Kelly can start with his quarterback, the guy who never gave the Irish a chance to beat a Sun Devils team that itself now has a path toward the postseason after handing Notre Dame a 55-31 defeat that looked like the 2013 BCS title game in final score only.
Notre Dame was not overmatched in Tempe the way it was nearly two years ago against Alabama, that 42-14 result being the last time the Irish lost by such a wide margin. Everett Golson just could not get out of his own way Saturday, and you have to wonder how much longer that is going to impede the Irish.
With playoff hopes out the door, these final three regular-season games take on new meaning. And they could help shape this team for 2015.
Of the 22 guys Notre Dame started Saturday, 20 have eligibility remaining for next year. The defense could get back a potential All-American next year in cornerback KeiVarae Russell, too. This is a team that might still finish with 10 or 11 wins this year, and the combination of all of those numbers makes for a unit that should absolutely be primed to make a run in 2015.
Notre Dame cannot screw this up the way it did Saturday.
And that starts with the quarterback.
This is not to say that Malik Zaire or DeShone Kizer or someone else is the answer at quarterback. Golson can still make incredible things happen — going punch-for-punch with the reigning Heisman winner in defeat — and he still has a 17-3 career record to his name. The body of work is impressive. But the home stretch here might be the time for Notre Dame to at least explore the possibility of an alternative, seeing as though there is little to lose.
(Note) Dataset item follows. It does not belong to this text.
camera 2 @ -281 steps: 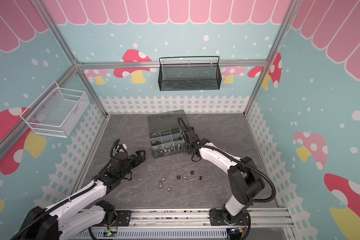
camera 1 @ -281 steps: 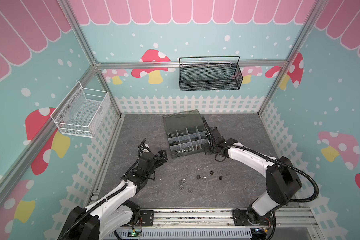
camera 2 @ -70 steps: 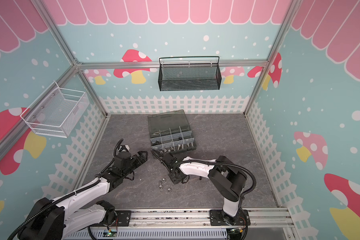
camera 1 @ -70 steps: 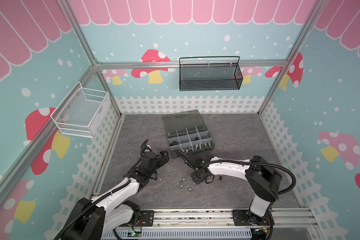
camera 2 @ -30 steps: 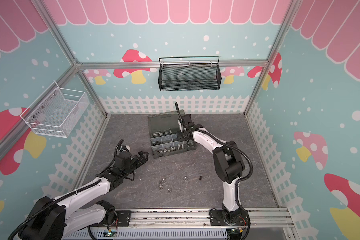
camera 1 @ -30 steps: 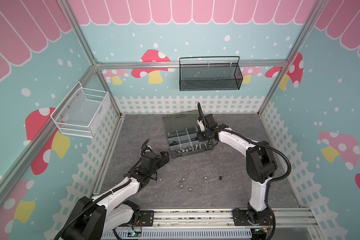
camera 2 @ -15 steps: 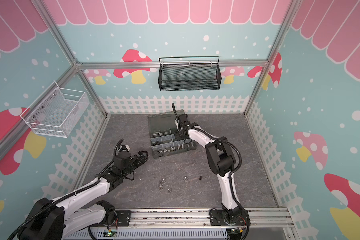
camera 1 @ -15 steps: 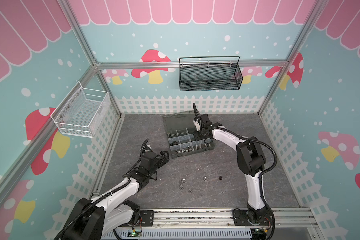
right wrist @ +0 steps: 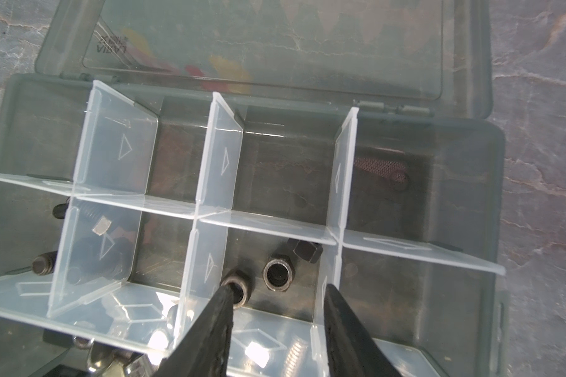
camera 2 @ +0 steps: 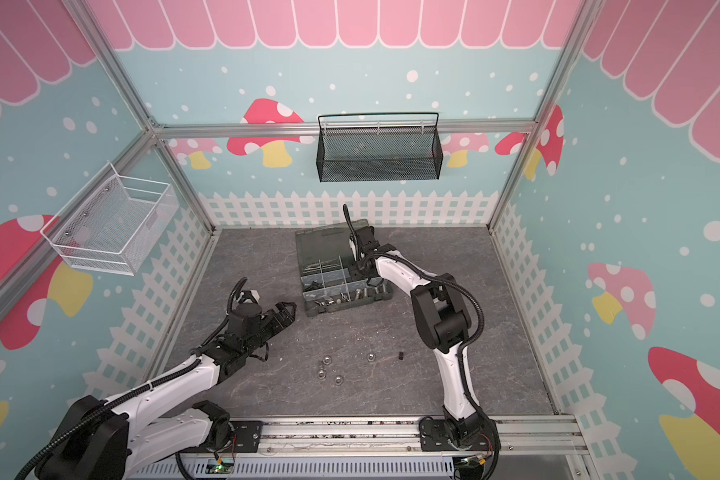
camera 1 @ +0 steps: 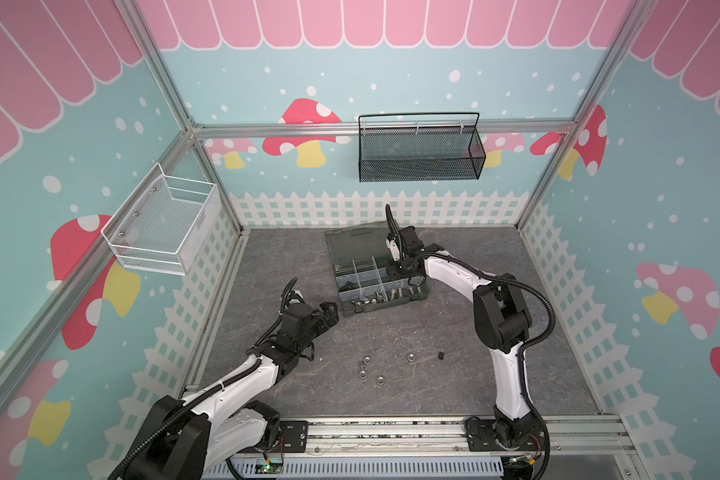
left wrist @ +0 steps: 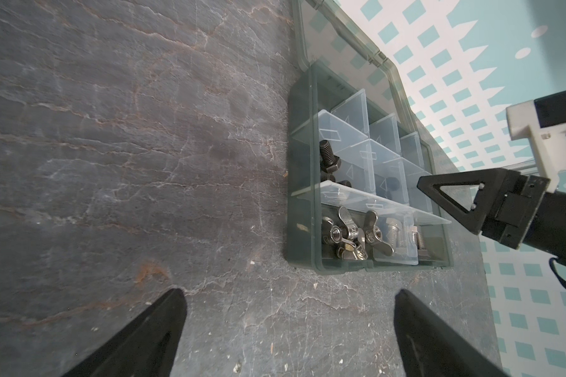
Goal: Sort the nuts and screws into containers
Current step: 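Open the right gripper to drop the nut into the middle compartment, then move the right gripper back down to the loose nuts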
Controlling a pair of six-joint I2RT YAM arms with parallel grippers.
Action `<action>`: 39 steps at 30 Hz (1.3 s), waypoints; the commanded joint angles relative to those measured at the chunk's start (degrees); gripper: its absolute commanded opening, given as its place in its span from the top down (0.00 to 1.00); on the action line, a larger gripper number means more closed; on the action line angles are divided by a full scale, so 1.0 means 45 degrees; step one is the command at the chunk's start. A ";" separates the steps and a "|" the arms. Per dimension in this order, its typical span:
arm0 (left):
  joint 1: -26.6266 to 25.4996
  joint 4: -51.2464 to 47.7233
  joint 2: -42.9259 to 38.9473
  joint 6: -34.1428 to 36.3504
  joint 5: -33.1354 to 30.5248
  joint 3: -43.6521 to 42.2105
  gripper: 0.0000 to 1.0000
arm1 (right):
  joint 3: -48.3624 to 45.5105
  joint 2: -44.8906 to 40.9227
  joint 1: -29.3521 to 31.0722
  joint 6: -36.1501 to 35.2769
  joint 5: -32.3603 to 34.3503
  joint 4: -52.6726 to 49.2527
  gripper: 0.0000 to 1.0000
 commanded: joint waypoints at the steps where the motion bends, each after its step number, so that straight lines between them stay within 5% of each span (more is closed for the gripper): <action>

Way too much of this operation relies on Golson to begin with. The dangers of that were exposed last year, when he got himself kicked out of school after being handed the keys to the offense that spring. If that did not set the program back some, it severely hampered the momentum gained from a national title game appearance.
For all of Golson's greatness through Notre Dame's 7-1 start this year, from the premature Heisman Trophy chatter to the game-winning touchdown pass that beat Stanford, there was a seemingly inevitable feeling that came with each passing week — as the competition level grew, as the young defense regressed to the mean, as turnover upon turnover piled up.
Then came Saturday, a confluence of mistakes meeting an opportunistic team that was oh so happy to take what Notre Dame gave it.
Five turnovers from Golson at Arizona State — including a pair of pick-sixes — have given him 17 turnovers in his past six games. That is more than 74 other teams have committed all season long. And, frankly, Golson is lucky there have not been more.
If that kind of play is not enough to at least entertain the prospect of Zaire, if only for a few snaps here or there, what is?
Notre Dame is not going to the playoff this year, and the fact the Irish could even remain in that discussion through the first weekend of November, despite all of their shortcomings, is impressive. It will be expected next year, though, and that can no longer be ignored.